Justin du Coeur (jducoeur) wrote,
Justin du Coeur
jducoeur

Singletons vs. Ecologies

Having just written this up at work (we're starting a new code base, and I'm putting my foot down), it occurs to me that this makes for a good programming-journal entry. So here it is, only slightly edited.

This is pure programmer-speak -- non-engineers are going to find it *utterly* eye-glazing, and should simply skip it. I'm not sure whether engineers are going to like it or not, but I think it's an important topic for Good Program Structure, so if you care about programming *well*, especially in large serious programs, it's worth your time to read. I'm constantly astonished that this Ecology Pattern isn't more widespread.

Context: we've been discussing Singletons at work. Specifically, whether one should just use the Singleton pattern, or at least a Singleton-style static accessor, to get at the Configuration information. That set off the following rant, on why one should avoid Singleton, and instead use Ecologies.

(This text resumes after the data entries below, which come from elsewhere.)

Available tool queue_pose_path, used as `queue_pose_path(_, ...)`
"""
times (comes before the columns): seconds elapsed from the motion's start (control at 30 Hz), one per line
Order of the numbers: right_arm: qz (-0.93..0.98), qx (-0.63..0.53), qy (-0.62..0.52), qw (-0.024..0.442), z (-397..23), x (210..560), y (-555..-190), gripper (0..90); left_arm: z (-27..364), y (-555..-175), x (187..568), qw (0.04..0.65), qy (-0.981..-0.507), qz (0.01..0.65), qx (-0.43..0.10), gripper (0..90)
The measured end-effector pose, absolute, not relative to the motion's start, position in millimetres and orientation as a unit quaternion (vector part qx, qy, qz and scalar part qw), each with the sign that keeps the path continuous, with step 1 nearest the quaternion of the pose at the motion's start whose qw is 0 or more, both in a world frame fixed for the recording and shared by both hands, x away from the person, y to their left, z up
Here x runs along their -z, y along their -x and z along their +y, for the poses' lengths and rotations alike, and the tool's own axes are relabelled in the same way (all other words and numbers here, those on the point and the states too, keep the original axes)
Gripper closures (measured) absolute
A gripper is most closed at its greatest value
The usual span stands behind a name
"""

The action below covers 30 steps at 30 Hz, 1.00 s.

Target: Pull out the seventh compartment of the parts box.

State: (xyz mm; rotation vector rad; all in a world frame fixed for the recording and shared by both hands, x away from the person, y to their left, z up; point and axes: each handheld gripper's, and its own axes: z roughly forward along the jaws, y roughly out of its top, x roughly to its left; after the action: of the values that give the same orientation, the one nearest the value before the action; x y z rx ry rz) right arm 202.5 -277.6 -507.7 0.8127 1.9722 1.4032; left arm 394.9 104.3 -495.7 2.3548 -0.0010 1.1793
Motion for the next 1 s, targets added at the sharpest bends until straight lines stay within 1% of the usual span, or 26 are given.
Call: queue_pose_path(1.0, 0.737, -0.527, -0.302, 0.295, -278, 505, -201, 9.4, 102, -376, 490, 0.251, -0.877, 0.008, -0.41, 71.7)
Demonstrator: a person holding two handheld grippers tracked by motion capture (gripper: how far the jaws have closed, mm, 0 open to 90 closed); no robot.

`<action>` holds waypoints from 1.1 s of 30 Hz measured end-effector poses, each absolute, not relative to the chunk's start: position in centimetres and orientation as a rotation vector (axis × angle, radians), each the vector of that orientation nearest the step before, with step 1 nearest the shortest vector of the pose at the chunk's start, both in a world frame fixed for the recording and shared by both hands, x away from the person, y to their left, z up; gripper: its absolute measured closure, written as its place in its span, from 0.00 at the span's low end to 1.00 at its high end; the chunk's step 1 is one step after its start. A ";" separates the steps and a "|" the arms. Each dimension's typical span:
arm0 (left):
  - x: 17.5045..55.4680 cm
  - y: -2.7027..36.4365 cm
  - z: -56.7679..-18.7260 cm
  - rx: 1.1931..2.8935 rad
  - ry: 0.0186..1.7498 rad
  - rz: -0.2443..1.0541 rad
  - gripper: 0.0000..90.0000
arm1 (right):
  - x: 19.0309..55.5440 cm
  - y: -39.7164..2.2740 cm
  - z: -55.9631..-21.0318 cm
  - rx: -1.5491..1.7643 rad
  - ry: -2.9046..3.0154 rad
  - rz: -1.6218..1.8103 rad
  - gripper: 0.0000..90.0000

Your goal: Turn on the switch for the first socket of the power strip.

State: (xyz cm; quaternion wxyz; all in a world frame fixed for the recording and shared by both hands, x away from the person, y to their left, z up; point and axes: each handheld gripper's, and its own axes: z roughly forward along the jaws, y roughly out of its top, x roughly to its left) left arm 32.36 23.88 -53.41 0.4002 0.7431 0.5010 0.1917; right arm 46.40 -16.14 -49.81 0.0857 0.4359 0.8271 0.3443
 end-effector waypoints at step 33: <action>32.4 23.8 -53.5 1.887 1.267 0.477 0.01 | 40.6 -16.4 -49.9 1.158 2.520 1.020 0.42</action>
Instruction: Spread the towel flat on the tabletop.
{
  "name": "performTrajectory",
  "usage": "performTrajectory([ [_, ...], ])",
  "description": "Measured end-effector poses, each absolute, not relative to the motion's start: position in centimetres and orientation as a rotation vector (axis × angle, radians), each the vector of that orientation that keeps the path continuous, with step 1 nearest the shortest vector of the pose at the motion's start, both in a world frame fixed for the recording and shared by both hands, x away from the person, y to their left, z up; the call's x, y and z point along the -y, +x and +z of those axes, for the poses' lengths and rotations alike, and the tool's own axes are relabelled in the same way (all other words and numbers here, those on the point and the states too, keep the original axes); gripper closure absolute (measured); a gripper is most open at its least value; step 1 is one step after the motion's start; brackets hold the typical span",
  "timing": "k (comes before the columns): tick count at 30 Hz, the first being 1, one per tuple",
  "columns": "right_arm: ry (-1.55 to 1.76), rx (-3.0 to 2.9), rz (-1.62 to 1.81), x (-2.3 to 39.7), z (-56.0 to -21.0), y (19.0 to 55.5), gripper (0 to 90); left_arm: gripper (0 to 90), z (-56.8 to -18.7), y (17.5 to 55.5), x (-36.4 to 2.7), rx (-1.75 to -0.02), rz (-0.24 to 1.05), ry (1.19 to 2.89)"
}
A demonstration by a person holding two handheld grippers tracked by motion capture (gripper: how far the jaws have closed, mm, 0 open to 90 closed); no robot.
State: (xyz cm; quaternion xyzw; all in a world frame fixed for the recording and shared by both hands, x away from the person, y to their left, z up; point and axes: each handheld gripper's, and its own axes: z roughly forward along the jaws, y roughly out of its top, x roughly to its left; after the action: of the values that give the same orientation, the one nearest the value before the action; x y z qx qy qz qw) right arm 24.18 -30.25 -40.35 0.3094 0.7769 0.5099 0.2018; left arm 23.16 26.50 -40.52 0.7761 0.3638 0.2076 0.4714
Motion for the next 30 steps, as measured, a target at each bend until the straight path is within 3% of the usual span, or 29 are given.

First, some terminology. When I say “the Singleton pattern”, I’m referring to this common code pattern, and variants thereupon:
Class myClass
{
   private static myClass m_Instance;

   public static myClass Instance 
   {
      get
      {
         if (m_Instance == null)
            m_Instance = new myClass();
         return m_Instance;
      }
   }
}
There are two aspects to this, both of which have serious problems. First, it lazily creates the object, on first demand, and returns that object forevermore. Second, it returns the object pointer from a static accessor.

My stake in the ground, based on many years of using both approaches, is this: the common Singleton pattern is broken. That’s not a terribly controversial opinion: many software researchers have agreed the same point for a good decade or so now. It has some specific problems:
  • It provides miserable lifespan management. When a program is simple that’s not an issue, but complex programs tend to require very careful management of what gets started and terminated when. The Singleton pattern *totally* hoses this: since it starts things up implicitly, it’s easy to wind up accidentally firing up systems in a different order than you intended, causing all sorts of subtle bugs and unsubtle crashes. And it usually provides no mechanism for clean shutdown at all. Many programs simply live with this, and shut down poorly with resource leaks all over the place, but it’s lazy code, and again often leads to subtle bugs.

  • It couples interface and implementation in terrible ways. Even if you are using interfaces to separate your major code areas (and you *should* be doing so whenever there is the slightest possibility that it might matter), the Singleton pattern *always* breaks interface/implementation decoupling, by definition. The static accessor always returns the same thing, so in practice, you always have to use the same implementation.

  • This, in turn, is a big problem for testing. One of the most useful paradigms for unit testing is the Stub. You hook the class you are testing up to a bunch of stub implementations of the related classes, so that you can tightly constrain and control the environment of the class being tested. Doing this demands rigorous use of interfaces between classes – you use interfaces a *lot* (indeed, I recommend simply using them as a matter of habit unless the classes are intentionally intimately bound to each other), so that you can easily stub out any class when you need to for testing. But you can’t do that if the classes are talking to each other via the Singleton pattern – the coupling of interface and implementation destroys the ability to stub things out.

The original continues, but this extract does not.